NAME
Fabnewsru::Parser - Parser of fabnews.ru
VERSION
version 0.01
SYNOPSIS
use Fabnewsru::Parser qw(parse_lab get_paginated_urls parse_labs_list get_lab_by_page_and_tr);
my $urls = get_paginated_urls("http://fabnews.ru/fablabs/");
my $labs = parse_labs_list("http://fabnews.ru/fablabs/list/:all/page1/");
my $h = parse_lab("http://fabnews.ru/fablabs/item/ufo/");
my $longlat = yandex_geocoder($h->{location});
Here are listed only public functions
METHODS
parse_lab
This method is doing parsing page like http://fabnews.ru/fablabs/item/* (e.g. http://fabnews.ru/fablabs/item/ufo/) and return hashref
Uses Fabnewsru::Utils::table2hash function
e.g. parse_lab("http://fabnews.ru/fablabs/item/ufo/");
Result will be like this:
{ "business_fields" => "3d печать, CAM", "foundation_date" => "03 Декабрь 2013", "location" => "Россия, Ростов-на-Дону, ул. Мильчакова 5/2 лаб.5а", "phone" => "+79885851900", "email" => "team@fablab61.ru", "website" => "http://fablab61.ru/" };
get_lab_by_page_and_tr
Useful for debugging and production both
Getting info about FabLab at particular page of fabnews.ru and at particular table row
As option, makes geocoding via Yandex Maps API
Uses get_paginate_numbers, parse_labs_list and parse_lab functions
my $lab_data = get_lab_by_page_and_tr({ page => 2, tr => 0, validate => 1, make_geocoding => 1 });
page enumeration starts from 2, tr from 0
Will hash ref address like
{
'longlat' => '45.16511,53.199109',
'email' => 't.salyukov@gmail.com',
'url' => 'http://fabnews.ru/fablabs/item/deistvui/',
'location' => 'Россия, Заречный (Пензенская обл.), ул.
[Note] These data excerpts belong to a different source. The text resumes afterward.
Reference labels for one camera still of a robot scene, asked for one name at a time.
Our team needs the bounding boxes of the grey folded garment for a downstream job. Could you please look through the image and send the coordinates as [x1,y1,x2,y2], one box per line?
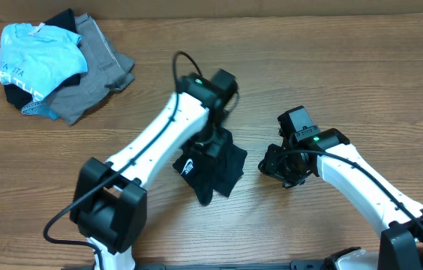
[45,13,134,125]

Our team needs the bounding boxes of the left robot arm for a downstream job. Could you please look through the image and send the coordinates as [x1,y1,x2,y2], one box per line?
[70,70,238,269]

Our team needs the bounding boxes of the light blue folded t-shirt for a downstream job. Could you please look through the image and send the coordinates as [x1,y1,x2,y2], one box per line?
[0,23,88,120]

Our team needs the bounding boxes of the black folded garment in pile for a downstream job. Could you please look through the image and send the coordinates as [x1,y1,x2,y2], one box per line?
[4,8,81,110]

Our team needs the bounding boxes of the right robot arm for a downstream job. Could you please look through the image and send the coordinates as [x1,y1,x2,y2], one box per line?
[258,106,423,270]

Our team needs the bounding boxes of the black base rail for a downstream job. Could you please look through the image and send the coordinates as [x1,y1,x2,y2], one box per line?
[61,259,327,270]

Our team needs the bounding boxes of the dark navy t-shirt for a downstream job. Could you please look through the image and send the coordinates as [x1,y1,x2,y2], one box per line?
[172,128,248,206]

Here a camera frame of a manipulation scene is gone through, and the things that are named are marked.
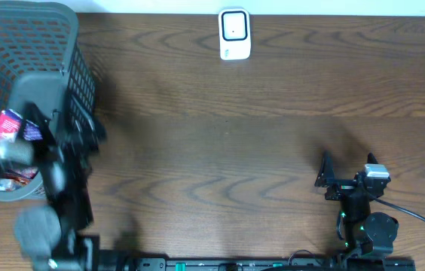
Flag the orange snack bar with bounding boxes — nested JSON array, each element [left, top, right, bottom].
[[0, 167, 38, 191]]

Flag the purple red snack pack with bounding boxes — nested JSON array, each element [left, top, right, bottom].
[[0, 109, 43, 142]]

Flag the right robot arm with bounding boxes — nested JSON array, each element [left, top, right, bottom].
[[315, 152, 399, 260]]

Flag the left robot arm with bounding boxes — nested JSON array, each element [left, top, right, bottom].
[[15, 102, 335, 271]]

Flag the white barcode scanner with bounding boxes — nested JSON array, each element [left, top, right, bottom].
[[218, 8, 252, 61]]

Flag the grey plastic basket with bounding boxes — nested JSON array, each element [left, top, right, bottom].
[[0, 1, 99, 202]]

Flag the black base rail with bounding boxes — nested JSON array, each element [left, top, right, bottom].
[[125, 254, 416, 271]]

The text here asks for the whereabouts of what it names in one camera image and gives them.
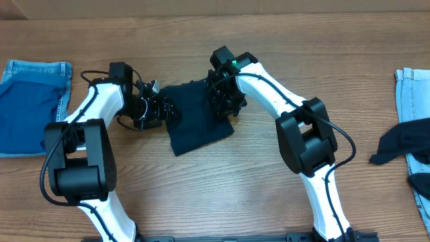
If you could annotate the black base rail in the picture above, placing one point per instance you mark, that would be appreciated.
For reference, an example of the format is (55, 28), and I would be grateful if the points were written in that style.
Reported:
(289, 237)

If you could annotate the light blue jeans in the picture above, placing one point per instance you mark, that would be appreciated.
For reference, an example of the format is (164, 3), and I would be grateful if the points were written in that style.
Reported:
(412, 104)

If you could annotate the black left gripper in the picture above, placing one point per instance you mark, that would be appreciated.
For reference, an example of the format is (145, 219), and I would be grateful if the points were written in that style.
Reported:
(166, 108)

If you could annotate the folded blue denim shorts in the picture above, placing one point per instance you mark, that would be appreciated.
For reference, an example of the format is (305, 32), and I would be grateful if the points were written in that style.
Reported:
(58, 73)

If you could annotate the dark navy garment pile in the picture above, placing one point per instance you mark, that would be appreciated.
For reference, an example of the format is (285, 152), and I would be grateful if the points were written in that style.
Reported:
(412, 140)

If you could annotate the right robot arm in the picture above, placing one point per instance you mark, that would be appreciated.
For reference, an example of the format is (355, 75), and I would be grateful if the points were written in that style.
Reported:
(305, 134)

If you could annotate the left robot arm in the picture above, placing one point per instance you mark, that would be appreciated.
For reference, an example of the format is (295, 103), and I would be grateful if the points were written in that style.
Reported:
(80, 169)

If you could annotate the dark navy t-shirt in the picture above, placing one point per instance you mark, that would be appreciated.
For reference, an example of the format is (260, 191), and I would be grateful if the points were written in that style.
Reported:
(195, 125)

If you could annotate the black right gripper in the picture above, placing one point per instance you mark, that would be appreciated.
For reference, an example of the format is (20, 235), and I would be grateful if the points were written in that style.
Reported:
(222, 101)

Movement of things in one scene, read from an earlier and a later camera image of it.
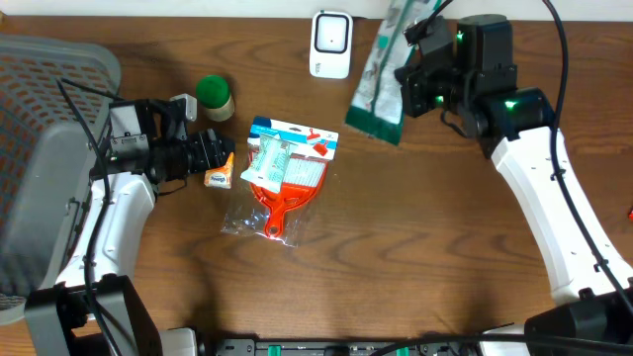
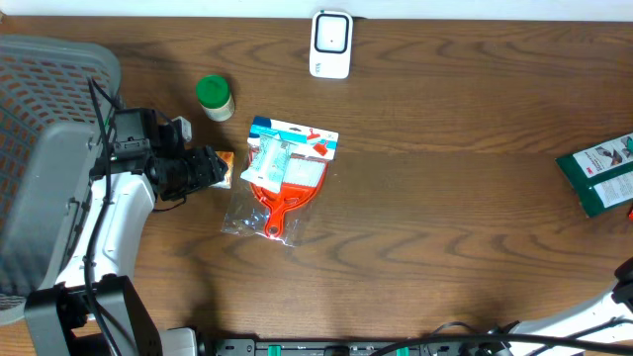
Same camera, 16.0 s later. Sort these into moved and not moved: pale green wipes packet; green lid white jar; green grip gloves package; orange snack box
Moved: green grip gloves package
Not moved: green lid white jar; pale green wipes packet; orange snack box
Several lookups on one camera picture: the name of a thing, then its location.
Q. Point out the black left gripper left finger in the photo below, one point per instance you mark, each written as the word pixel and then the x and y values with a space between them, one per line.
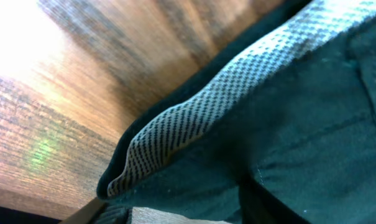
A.
pixel 85 214

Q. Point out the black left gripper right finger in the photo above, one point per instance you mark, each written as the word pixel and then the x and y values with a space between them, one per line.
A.
pixel 259 206

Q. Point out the dark navy shorts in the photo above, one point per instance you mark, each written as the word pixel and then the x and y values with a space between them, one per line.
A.
pixel 290 104

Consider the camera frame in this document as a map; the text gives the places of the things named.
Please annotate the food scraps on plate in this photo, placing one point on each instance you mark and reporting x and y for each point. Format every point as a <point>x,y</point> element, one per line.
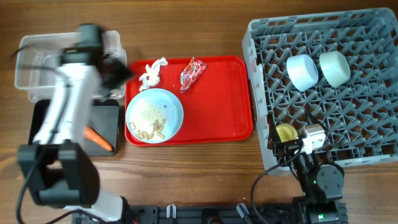
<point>148,123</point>

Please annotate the orange carrot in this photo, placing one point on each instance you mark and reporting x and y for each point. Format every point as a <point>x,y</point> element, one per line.
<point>92,135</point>

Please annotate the light blue bowl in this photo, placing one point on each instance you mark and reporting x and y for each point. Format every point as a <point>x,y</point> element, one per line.
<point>302,71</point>

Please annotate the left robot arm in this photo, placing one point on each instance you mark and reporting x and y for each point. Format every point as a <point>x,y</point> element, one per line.
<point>57,171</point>

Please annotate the clear plastic bin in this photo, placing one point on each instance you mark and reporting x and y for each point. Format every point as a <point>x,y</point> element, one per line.
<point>40,51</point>

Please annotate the white tissue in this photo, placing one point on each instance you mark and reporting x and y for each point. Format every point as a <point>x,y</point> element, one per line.
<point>151,77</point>

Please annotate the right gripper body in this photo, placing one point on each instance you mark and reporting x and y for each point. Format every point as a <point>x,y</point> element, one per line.
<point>288,148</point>

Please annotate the grey dishwasher rack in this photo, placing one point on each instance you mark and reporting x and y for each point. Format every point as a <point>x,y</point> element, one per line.
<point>360,115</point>

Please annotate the light blue plate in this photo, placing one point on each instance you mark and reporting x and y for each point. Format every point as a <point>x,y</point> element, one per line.
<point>168,103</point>

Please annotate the green bowl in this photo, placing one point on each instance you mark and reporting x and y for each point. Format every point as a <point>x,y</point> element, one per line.
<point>335,68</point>

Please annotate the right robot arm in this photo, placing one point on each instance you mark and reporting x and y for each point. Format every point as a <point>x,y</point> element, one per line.
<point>321,182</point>

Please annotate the yellow cup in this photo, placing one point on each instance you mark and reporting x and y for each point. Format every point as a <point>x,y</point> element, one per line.
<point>286,132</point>

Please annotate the white plastic spoon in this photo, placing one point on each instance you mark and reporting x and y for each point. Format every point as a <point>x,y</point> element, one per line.
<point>260,71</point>

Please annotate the red snack wrapper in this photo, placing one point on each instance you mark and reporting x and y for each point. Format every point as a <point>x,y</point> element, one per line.
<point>190,73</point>

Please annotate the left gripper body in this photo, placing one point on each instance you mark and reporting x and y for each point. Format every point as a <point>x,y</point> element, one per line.
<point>119,73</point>

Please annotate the red serving tray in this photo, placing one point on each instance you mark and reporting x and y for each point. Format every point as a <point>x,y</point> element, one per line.
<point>217,106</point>

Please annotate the black tray bin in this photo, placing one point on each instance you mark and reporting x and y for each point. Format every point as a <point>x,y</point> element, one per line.
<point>104,119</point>

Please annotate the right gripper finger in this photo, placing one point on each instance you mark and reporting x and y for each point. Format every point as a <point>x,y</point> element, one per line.
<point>311,120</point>
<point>274,139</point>

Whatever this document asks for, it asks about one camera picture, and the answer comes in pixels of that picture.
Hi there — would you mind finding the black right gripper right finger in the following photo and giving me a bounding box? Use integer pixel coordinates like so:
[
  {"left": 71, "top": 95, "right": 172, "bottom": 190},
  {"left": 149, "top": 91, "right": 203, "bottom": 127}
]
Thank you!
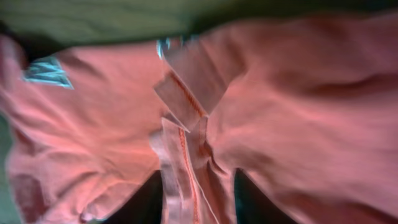
[{"left": 234, "top": 169, "right": 297, "bottom": 224}]

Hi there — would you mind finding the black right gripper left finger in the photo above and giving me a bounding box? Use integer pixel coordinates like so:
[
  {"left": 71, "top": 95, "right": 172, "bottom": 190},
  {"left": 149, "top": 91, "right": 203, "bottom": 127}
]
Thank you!
[{"left": 101, "top": 170, "right": 163, "bottom": 224}]

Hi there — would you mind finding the red soccer t-shirt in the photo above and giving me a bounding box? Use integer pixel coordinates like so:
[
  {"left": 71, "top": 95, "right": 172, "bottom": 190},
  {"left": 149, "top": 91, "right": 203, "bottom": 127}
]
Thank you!
[{"left": 1, "top": 12, "right": 397, "bottom": 223}]

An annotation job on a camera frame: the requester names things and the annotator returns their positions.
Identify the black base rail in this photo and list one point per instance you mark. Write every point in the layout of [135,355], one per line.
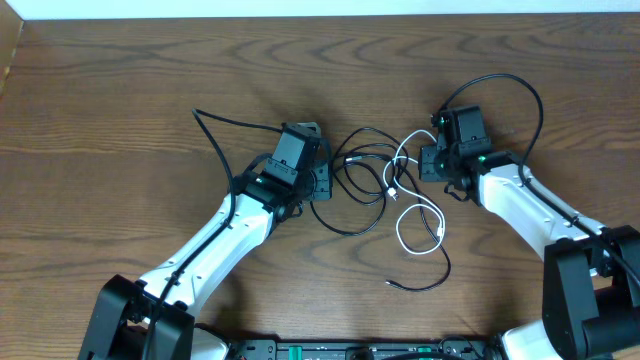
[255,346]

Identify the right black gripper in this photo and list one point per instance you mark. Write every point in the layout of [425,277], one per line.
[427,172]

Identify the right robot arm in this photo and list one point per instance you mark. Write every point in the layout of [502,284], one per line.
[590,305]

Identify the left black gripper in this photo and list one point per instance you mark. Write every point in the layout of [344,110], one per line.
[325,169]

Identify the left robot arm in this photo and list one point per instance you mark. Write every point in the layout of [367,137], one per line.
[154,316]

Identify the cardboard box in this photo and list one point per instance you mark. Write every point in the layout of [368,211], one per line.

Конституции СССР, д.39А',
'fabnews_subscribers' => '1',
'business_fields' => 'робототехника, электроника, программирование, 3d печать, дизайн',
'name' => 'ЦМИТ Действуй',
'website' => 'http//www.cmitdeistvui.ru',
'phone' => '+79061560868',
'foundation_date' => '12 Июль 2013',
'fabnews_rating' => '0'
};
parse_labs_list
Parses list of fablabs into an array of hashes
my $labs = parse_labs_list("http://fabnews.ru/fablabs/list/:all/page1/");
Return arrayref
get_paginate_numbers
Define how much pages there are in pagination.
Returns scalar
Method: checks url at last href
E.g. if url is like list/:all/page8/ so get_paginate_numbers will return 8
Works good with standart LiveStreet CMS pagination html, haven't tested it at other CMS
get_paginated_urls
Generate links to each paginated page. Use get_paginate_numbers() method
Input: url with pagination
Return: list of urls
get_native_paginated_urls
Experimental alternative to get_paginated_urls
In a Livestreet CMS result could be without first page
AUTHOR
Pavel Serikov <pavelsr@cpan.org>
COPYRIGHT AND LICENSE
This software is copyright (c) 2016 by Pavel Serikov.
This is free software; you can redistribute it and/or modify it under the same terms as the Perl 5 programming language system itself.